WHAT IS NEEDED
Which of the lines in the data mention the string "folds"? List them all.
[[ MATERIAL PROVIDED open ]]
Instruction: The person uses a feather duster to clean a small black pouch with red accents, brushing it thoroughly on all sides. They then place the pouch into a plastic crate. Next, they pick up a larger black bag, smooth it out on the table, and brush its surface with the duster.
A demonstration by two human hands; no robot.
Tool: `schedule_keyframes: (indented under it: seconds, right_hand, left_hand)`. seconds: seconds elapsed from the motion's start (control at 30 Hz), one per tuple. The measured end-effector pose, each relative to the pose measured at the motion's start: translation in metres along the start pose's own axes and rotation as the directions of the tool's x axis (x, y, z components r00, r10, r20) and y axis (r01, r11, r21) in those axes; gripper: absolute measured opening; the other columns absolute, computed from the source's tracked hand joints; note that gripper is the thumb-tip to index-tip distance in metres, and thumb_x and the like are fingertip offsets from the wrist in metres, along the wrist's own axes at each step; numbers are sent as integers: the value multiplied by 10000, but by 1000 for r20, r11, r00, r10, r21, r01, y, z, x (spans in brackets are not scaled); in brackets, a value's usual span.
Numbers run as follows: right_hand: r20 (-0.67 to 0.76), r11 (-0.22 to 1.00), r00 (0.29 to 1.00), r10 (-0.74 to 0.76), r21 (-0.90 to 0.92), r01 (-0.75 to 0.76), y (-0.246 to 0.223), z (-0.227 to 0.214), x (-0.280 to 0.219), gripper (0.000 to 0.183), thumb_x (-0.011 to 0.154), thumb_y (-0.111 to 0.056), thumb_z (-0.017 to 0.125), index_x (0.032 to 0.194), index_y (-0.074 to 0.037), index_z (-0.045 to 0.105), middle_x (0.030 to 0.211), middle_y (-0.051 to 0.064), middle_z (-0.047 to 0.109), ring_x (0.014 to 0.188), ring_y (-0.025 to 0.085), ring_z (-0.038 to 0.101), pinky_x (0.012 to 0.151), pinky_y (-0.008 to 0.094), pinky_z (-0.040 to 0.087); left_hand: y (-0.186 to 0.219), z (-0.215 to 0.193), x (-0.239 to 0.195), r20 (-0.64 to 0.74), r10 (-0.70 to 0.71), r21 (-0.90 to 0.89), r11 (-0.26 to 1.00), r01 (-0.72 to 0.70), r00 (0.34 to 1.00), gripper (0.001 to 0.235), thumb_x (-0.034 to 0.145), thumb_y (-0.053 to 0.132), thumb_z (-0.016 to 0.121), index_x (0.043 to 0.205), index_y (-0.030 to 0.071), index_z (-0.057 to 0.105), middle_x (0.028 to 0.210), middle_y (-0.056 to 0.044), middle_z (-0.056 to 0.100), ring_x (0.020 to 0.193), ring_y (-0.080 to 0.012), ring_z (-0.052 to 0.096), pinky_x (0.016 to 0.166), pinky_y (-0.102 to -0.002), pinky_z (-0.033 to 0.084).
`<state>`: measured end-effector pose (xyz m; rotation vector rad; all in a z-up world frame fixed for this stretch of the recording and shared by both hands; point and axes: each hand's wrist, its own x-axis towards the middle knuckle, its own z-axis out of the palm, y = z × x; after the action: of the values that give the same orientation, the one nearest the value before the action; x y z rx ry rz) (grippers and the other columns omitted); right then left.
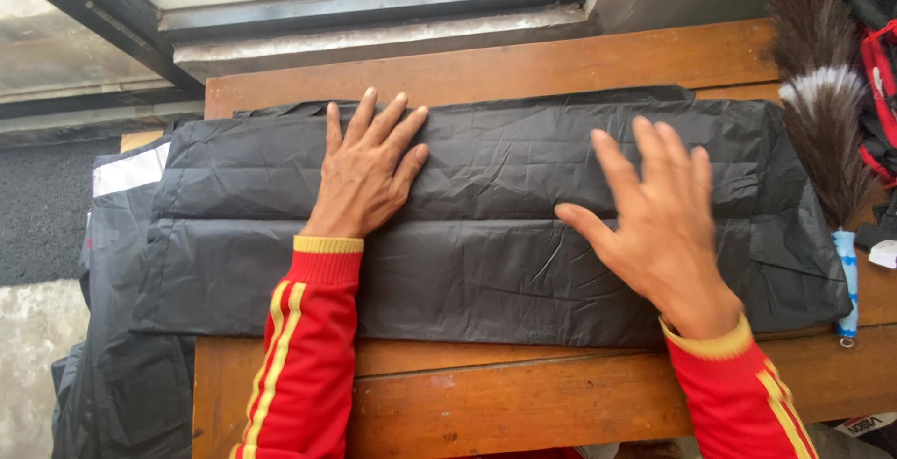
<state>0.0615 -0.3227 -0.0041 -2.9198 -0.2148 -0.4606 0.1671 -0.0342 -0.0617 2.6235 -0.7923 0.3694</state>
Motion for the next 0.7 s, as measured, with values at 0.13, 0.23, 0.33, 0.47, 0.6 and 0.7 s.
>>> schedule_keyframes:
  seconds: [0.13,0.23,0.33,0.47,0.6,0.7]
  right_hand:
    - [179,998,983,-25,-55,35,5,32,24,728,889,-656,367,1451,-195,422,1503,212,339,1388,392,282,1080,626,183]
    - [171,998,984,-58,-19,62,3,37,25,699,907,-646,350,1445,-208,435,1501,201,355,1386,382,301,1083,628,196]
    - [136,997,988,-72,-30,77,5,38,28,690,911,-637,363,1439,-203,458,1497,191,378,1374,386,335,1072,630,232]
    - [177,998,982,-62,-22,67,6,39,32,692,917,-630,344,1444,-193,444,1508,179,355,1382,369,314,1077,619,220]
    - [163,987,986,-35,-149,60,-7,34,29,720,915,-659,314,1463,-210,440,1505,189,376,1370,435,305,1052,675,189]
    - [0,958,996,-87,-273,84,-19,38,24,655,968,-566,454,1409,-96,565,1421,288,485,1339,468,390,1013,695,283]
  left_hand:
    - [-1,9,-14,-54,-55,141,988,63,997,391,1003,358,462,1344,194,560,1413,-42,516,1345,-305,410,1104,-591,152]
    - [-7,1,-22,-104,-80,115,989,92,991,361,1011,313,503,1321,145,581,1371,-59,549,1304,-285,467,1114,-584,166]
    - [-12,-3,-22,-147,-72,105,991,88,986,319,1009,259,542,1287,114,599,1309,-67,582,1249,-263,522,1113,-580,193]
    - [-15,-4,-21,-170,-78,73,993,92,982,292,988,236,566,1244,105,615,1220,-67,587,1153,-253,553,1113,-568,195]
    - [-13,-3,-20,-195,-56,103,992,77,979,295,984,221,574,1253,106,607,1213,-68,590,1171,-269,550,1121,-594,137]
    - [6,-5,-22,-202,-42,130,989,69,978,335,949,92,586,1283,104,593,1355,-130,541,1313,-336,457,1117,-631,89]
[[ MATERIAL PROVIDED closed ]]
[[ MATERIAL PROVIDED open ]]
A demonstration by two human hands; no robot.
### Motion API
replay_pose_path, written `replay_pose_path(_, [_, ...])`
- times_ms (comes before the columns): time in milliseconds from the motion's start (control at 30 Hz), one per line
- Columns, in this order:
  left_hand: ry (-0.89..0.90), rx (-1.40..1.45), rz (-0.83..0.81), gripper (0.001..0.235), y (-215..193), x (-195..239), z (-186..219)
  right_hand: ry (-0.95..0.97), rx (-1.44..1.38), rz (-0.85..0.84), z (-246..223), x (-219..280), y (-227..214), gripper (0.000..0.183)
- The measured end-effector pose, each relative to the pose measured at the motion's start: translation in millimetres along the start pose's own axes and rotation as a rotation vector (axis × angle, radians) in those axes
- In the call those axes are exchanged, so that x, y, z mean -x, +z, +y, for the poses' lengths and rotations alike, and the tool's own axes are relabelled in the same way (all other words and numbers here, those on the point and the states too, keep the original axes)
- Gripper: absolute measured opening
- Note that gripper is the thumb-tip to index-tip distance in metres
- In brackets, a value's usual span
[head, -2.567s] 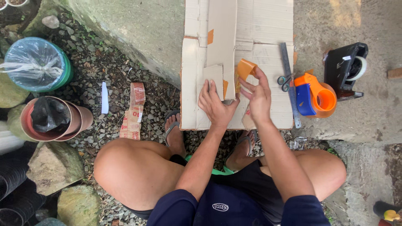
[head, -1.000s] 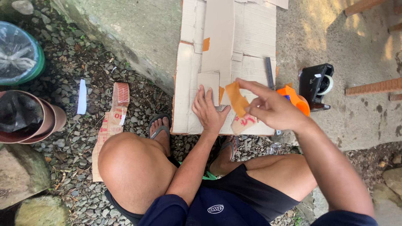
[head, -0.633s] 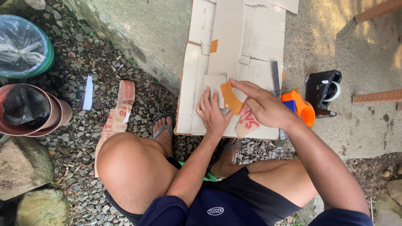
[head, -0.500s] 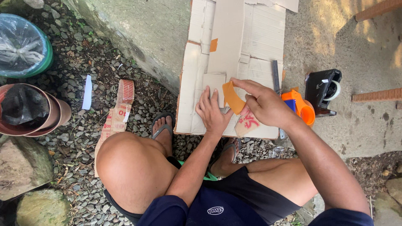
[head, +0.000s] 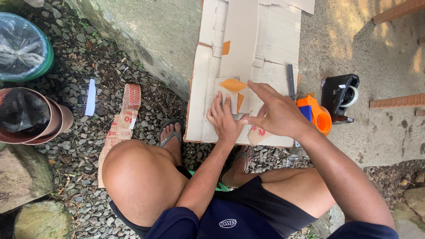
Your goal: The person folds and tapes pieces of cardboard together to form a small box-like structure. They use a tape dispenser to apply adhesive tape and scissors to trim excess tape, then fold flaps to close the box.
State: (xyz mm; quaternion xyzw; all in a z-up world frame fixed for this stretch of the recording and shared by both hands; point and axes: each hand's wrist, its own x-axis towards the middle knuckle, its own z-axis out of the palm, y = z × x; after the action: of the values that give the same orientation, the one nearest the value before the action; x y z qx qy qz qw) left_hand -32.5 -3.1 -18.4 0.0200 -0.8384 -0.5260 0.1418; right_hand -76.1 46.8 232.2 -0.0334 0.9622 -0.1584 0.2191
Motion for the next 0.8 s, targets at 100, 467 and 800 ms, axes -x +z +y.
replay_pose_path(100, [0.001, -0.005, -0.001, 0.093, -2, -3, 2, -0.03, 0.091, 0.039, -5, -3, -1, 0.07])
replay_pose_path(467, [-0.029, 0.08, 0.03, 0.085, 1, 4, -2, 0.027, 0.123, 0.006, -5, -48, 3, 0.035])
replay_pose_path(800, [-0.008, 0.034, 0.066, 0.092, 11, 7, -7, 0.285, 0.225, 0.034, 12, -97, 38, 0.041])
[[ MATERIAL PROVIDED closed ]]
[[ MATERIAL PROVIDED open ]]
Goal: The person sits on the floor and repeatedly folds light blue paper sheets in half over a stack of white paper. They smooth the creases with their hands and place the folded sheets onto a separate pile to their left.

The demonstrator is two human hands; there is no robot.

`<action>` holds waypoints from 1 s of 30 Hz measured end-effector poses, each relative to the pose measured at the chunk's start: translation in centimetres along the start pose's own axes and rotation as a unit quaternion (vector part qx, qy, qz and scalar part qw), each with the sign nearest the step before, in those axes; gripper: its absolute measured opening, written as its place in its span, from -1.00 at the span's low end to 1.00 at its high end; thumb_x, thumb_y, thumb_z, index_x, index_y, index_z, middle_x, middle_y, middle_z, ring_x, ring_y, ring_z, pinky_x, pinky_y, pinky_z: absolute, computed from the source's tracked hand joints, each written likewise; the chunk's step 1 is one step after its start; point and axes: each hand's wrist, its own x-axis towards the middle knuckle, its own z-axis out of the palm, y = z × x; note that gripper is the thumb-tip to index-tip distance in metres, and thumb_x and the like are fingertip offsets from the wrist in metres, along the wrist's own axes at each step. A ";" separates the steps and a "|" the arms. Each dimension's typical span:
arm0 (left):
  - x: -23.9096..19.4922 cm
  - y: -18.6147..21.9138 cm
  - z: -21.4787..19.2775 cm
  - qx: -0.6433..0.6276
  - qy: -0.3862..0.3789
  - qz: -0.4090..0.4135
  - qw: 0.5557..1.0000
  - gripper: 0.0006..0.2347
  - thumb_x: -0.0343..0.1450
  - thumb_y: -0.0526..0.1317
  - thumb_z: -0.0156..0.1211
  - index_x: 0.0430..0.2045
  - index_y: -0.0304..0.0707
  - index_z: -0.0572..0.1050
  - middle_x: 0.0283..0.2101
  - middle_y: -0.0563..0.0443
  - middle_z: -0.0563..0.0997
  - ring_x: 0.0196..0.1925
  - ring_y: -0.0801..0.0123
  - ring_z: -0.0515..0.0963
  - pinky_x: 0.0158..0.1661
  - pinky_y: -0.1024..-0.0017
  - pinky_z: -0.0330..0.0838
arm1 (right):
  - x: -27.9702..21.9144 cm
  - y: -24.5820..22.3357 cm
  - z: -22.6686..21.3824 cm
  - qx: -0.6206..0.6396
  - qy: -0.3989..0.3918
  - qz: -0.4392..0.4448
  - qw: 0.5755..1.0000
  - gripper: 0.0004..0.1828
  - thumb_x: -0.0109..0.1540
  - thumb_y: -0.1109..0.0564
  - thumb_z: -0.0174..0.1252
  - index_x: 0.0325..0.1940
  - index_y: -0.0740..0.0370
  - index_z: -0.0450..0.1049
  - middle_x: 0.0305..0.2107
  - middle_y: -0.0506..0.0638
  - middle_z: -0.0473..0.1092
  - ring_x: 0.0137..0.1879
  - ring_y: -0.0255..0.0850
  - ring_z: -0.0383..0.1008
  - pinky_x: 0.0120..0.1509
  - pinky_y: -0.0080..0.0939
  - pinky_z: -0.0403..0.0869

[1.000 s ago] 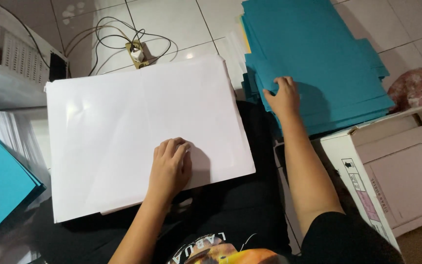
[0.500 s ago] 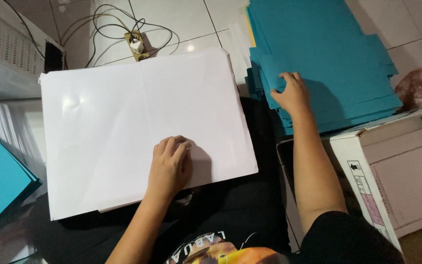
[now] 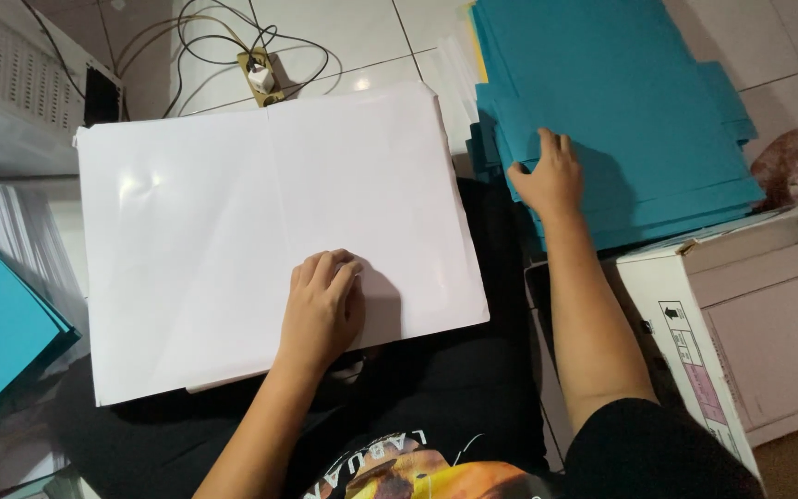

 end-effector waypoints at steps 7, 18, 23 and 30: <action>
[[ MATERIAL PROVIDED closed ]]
ANSWER TO THIS EXERCISE
Your goal: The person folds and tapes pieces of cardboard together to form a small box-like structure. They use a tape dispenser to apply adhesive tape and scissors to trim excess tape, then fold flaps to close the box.
Goal: The person sits on the floor and repeatedly folds light blue paper sheets in half over a stack of white paper. They smooth the creases with their hands and place the folded sheets onto a separate pile to their left.

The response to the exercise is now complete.